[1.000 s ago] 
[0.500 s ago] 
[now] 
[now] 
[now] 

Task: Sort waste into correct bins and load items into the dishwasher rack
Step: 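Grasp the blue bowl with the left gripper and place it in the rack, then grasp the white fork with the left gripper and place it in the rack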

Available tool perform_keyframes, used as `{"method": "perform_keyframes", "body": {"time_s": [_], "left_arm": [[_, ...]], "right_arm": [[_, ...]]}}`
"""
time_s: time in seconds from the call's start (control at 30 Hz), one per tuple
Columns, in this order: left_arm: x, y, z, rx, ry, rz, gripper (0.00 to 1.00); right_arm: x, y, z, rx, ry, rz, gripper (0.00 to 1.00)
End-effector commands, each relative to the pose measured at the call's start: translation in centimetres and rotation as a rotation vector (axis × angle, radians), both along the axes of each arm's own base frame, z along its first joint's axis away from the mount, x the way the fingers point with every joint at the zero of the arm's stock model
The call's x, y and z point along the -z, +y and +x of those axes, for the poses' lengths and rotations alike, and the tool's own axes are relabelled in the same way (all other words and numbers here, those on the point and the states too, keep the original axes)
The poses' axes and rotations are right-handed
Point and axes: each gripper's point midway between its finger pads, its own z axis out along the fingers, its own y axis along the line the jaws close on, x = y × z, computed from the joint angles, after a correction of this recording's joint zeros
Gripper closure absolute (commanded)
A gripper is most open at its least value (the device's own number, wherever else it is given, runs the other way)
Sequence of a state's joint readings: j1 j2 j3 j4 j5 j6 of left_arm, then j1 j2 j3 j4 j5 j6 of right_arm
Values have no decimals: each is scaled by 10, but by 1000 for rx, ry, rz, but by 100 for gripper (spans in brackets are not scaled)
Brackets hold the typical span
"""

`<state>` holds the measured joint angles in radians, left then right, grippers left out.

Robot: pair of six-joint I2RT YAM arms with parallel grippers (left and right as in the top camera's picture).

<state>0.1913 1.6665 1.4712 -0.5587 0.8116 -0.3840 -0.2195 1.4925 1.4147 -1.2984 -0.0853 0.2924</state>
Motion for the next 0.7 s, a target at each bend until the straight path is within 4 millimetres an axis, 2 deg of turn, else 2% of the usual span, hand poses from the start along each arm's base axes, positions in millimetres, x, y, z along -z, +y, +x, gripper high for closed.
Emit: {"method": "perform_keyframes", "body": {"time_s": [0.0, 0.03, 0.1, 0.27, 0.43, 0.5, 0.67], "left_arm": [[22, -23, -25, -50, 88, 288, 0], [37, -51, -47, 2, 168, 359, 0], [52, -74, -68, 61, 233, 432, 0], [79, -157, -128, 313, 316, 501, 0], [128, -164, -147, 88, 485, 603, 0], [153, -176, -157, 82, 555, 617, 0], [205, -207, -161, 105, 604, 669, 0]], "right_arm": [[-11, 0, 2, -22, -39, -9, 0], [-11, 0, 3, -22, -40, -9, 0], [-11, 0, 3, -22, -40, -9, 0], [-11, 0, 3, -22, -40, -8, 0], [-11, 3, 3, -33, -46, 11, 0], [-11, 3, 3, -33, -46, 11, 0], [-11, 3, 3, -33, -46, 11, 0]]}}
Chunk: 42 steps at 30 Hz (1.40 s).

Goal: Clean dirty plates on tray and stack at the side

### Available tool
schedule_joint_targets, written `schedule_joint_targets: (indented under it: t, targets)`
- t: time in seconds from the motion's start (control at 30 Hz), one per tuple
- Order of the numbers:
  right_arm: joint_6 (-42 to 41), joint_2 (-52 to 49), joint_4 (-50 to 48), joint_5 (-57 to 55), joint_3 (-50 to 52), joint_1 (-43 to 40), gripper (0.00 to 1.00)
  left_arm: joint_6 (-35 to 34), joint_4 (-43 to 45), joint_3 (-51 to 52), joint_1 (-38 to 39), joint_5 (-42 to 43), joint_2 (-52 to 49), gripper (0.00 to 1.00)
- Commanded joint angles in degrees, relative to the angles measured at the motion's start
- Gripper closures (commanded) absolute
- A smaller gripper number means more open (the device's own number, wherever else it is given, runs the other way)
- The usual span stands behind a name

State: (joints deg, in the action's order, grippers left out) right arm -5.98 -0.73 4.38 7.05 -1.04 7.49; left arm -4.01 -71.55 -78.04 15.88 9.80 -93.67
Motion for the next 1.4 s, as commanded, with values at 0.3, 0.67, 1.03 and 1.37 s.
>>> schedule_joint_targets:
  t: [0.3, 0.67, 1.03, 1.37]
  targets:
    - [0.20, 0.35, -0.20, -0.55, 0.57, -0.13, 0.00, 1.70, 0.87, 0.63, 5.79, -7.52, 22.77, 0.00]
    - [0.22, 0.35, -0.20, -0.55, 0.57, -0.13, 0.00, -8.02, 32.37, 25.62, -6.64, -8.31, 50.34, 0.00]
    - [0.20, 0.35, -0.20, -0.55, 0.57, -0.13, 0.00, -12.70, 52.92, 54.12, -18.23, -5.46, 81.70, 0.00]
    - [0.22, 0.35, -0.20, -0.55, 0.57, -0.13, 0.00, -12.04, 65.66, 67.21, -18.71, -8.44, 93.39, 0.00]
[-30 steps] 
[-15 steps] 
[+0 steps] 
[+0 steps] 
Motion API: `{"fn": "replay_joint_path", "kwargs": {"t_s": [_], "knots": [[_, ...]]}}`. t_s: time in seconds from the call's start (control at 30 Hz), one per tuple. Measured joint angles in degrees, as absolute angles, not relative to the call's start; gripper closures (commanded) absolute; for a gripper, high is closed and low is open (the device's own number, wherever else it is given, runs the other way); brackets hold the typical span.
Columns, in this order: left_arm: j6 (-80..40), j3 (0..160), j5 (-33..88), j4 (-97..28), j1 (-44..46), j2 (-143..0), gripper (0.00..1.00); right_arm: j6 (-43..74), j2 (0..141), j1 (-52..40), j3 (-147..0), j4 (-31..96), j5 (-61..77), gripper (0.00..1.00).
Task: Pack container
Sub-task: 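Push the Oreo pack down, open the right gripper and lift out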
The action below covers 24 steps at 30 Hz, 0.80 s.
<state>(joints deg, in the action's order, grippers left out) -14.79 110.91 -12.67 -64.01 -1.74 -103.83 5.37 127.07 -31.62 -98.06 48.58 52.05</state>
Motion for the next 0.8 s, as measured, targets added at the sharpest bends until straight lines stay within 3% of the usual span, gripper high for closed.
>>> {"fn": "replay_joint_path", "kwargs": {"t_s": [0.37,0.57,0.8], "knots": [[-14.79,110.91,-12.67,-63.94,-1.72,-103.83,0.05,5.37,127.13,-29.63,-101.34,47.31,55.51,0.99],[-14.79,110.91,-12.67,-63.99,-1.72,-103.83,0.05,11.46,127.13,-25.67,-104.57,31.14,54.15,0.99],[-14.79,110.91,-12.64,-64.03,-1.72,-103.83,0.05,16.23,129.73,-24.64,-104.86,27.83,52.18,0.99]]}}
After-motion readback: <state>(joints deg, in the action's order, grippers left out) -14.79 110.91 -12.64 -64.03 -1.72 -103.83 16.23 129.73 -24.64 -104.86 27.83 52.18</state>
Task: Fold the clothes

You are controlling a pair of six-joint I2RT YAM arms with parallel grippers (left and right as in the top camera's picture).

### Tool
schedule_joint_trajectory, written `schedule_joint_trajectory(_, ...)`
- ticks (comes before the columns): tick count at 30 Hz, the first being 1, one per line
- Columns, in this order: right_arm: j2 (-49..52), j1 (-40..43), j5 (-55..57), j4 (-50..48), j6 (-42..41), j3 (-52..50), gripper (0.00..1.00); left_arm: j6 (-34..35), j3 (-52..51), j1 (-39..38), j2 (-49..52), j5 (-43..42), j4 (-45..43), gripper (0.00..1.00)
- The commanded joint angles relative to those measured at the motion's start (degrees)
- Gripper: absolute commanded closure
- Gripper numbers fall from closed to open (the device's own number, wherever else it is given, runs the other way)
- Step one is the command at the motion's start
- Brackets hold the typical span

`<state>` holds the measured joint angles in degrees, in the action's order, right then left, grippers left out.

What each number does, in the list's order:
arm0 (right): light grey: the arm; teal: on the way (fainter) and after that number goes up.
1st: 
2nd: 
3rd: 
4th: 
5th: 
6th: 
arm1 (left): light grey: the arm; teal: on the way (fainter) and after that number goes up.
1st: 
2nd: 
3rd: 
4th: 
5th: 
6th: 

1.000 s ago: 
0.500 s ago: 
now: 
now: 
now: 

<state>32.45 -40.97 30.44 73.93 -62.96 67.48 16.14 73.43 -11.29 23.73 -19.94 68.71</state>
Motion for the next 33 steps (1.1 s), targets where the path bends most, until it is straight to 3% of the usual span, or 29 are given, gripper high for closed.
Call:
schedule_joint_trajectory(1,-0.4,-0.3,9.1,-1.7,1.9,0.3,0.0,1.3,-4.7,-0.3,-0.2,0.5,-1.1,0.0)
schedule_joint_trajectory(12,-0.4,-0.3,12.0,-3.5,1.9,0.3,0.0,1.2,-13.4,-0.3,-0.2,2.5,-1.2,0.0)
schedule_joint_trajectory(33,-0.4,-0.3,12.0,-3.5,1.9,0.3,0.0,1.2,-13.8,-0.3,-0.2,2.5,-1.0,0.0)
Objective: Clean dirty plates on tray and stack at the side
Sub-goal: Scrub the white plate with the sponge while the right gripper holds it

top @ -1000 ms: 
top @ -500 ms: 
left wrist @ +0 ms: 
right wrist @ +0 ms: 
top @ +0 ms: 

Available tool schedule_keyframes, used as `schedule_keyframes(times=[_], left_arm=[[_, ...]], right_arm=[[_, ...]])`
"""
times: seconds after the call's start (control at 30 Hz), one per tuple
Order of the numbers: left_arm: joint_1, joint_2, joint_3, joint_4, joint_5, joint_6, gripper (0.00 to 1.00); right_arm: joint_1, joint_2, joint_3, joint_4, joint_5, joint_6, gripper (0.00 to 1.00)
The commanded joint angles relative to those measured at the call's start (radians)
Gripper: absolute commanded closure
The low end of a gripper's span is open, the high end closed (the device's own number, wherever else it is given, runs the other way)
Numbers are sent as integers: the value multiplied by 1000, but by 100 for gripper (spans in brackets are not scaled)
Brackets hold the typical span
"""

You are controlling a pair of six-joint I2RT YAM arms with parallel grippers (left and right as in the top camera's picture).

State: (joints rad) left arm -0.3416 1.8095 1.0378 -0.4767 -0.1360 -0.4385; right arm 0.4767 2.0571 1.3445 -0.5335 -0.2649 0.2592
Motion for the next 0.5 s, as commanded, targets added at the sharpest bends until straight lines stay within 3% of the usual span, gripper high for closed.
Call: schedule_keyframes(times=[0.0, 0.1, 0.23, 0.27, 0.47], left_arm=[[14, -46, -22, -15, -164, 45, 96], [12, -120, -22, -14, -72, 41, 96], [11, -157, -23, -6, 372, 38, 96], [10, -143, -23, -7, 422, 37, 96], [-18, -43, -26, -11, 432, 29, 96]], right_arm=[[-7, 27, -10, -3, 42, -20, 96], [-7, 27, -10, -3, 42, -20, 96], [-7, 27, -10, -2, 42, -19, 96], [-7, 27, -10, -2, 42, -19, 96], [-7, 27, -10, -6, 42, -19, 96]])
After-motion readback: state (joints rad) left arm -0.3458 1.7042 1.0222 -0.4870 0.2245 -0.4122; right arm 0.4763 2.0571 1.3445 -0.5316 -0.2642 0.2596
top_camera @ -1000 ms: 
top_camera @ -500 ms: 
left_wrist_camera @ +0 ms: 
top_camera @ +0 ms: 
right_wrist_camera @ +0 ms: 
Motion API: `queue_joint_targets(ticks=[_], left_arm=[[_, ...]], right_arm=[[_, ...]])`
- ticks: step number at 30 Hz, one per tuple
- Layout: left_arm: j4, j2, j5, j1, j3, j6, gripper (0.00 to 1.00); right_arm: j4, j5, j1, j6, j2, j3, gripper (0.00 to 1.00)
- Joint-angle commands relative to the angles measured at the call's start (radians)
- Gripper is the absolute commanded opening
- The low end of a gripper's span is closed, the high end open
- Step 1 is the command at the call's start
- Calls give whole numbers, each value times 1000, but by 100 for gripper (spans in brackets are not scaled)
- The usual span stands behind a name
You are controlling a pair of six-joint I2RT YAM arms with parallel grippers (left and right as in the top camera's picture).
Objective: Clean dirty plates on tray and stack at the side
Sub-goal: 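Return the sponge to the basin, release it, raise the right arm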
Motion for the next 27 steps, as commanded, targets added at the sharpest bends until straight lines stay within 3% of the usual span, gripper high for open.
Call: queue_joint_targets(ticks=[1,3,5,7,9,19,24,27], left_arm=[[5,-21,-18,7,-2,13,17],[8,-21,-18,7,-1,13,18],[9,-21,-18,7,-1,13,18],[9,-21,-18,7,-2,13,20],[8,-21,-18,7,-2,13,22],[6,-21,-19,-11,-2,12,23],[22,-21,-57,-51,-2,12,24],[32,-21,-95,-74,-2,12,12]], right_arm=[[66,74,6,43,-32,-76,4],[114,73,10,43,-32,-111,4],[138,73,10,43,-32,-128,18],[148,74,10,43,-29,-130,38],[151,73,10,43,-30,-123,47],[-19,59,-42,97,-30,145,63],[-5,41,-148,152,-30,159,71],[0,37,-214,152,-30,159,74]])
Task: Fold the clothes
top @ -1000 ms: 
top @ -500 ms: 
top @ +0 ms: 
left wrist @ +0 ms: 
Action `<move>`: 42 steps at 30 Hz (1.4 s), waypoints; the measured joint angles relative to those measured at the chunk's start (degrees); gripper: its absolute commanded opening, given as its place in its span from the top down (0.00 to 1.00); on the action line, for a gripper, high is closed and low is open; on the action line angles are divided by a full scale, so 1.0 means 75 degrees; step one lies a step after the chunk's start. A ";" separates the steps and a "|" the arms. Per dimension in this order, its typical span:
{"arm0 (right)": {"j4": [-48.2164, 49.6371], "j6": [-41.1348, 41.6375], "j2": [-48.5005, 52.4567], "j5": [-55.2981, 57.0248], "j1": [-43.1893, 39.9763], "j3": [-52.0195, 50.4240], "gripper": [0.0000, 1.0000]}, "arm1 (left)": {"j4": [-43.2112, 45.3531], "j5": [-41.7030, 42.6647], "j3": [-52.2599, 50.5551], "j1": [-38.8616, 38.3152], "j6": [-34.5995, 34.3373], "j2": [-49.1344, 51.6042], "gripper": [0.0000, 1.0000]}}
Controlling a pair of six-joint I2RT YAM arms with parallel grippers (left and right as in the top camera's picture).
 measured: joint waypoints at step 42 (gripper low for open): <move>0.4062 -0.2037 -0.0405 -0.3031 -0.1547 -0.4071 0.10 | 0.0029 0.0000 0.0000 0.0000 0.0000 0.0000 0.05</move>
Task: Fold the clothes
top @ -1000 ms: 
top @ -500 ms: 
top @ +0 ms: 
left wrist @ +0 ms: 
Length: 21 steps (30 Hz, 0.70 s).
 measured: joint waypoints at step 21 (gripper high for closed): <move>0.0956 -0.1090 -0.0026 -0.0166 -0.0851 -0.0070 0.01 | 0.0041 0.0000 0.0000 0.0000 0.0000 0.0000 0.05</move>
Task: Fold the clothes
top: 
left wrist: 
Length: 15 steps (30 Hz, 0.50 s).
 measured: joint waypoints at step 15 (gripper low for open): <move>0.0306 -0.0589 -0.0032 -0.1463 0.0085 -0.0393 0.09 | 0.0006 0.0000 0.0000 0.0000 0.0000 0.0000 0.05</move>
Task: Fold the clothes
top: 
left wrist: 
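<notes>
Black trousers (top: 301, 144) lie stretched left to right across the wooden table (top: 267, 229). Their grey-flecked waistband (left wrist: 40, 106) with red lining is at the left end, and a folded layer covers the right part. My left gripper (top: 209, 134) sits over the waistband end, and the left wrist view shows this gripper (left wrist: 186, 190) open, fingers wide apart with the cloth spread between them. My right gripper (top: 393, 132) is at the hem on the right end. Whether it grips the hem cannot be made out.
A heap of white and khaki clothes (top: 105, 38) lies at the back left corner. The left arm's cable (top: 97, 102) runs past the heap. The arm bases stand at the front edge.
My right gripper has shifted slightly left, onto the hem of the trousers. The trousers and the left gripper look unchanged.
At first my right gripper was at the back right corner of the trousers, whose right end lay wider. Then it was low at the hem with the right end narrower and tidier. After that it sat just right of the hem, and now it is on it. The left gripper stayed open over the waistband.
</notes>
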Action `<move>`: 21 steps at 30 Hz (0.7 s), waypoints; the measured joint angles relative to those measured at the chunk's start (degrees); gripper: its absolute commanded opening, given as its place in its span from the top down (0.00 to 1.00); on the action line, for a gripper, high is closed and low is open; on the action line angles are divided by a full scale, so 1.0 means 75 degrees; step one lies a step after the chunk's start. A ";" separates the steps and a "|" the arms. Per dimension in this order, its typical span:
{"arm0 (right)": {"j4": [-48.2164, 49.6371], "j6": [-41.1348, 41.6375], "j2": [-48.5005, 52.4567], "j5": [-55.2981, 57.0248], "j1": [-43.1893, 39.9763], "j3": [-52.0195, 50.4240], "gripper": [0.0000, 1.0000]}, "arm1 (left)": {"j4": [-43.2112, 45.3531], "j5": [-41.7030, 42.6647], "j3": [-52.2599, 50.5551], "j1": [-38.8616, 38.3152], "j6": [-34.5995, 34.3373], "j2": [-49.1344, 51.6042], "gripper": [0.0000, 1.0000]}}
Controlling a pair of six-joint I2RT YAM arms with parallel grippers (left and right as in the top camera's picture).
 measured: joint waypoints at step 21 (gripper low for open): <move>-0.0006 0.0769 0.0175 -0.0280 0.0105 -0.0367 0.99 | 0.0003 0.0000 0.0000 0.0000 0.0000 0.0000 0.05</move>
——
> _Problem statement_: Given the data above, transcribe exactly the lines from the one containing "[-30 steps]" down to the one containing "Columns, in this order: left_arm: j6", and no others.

> _Solution_:
[-30 steps] 
[-15 steps] 
[+0 steps] 
[+0 steps] 
Motion API: `{"fn": "replay_joint_path", "kwargs": {"t_s": [_], "knots": [[_, ...]]}}`. t_s: time in seconds from the call's start (control at 30 Hz), one per tuple. Measured joint angles in degrees, as absolute angles, not relative to the call's start; gripper closures (commanded) absolute; for a gripper, high is closed and low is open (the device's own number, wherever else it is given, runs the other way); brackets hold the typical span.
Columns, in this order: left_arm: j6 (-80..40), j3 (0..160), j5 (-33..88), j4 (-97..28), j1 (-44..46), j2 (-143..0), gripper (0.00..1.00); right_arm: j6 (-43..74), j2 (0..141), j1 (-52..40), j3 (-147..0), j4 (-31..96), j5 (-61..77), gripper (0.00..1.00).

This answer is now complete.